Work required => Could the entries below be reproduced exactly, with the images removed?

Data listing section start

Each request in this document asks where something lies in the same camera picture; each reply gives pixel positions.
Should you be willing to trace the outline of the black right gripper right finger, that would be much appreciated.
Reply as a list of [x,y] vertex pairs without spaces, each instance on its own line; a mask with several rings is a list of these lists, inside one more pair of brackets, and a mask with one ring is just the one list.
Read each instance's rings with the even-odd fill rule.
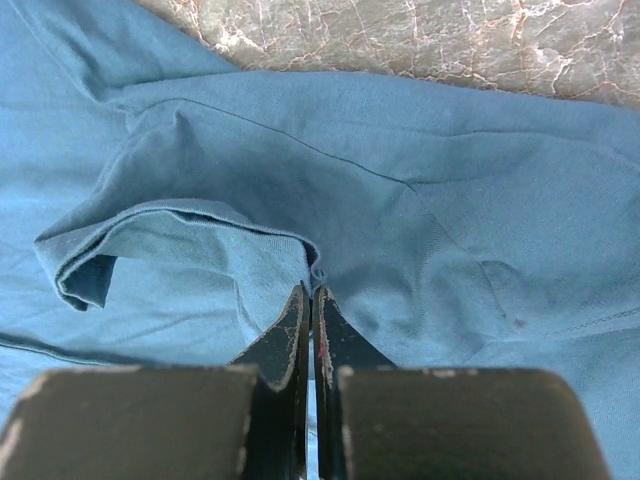
[[569,385],[540,369],[396,366],[312,301],[323,479],[606,479]]

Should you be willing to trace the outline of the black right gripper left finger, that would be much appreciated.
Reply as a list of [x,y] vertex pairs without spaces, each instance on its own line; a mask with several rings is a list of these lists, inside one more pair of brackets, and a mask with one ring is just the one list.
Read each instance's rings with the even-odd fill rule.
[[302,479],[310,300],[215,367],[94,367],[38,376],[1,436],[5,479]]

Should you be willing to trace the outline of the dark blue t-shirt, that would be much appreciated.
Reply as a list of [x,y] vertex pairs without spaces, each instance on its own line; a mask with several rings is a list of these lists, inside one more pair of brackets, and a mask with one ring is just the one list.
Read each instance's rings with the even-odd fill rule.
[[1,411],[229,361],[327,285],[394,363],[537,367],[639,475],[639,115],[244,71],[130,1],[1,5]]

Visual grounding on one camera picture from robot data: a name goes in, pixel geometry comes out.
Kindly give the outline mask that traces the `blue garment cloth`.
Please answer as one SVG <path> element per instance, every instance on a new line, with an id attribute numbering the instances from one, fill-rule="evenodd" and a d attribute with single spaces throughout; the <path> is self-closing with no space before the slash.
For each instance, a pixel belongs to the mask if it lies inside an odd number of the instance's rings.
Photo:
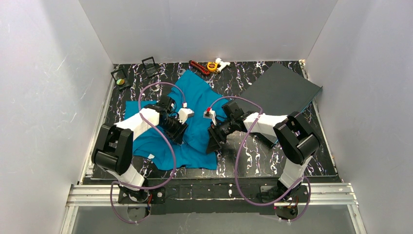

Data listing section end

Reply to the exercise =>
Each request in this document asks where something lies in the same camera picture; each reply gives pixel positions.
Should you be willing to trace the outline of the black right gripper right finger, that would be much appreciated.
Reply as a list of [x,y] vertex pairs without spaces, each instance on its own line; a mask with several rings is a list of these lists, inside one more pair of brackets, and a mask with one ring is just the one list.
Read each instance's rings with the even-odd fill rule.
[[569,385],[540,369],[396,366],[312,301],[323,479],[606,479]]

Should you be willing to trace the outline of the black right gripper left finger, that would be much appreciated.
Reply as a list of [x,y] vertex pairs without spaces, each instance on its own line; a mask with several rings is a list of these lists, inside one more pair of brackets, and a mask with one ring is just the one list.
Read each instance's rings with the even-odd fill rule.
[[302,479],[310,300],[215,367],[94,367],[38,376],[1,436],[5,479]]

Should you be willing to trace the outline of the dark blue t-shirt, that would be much appreciated.
Reply as a list of [x,y] vertex pairs without spaces, each instance on its own line; a mask with several rings is a list of these lists, inside one more pair of brackets, and a mask with one ring is just the one list.
Read each instance's rings with the even-odd fill rule.
[[1,411],[229,361],[327,285],[394,363],[537,367],[639,475],[639,115],[244,71],[130,1],[1,5]]

Visual grounding on one camera picture from robot data: a name goes in, pixel geometry comes out.
Kindly give the outline mask that traces the `blue garment cloth`.
Please answer as one SVG <path> element per instance, every instance on a new line, with an id attribute numbering the instances from one, fill-rule="evenodd" and a d attribute with single spaces throughout; the <path> is self-closing with no space before the slash.
For each instance, a pixel belongs to the mask if it lies inside an odd number of the instance's rings.
Photo:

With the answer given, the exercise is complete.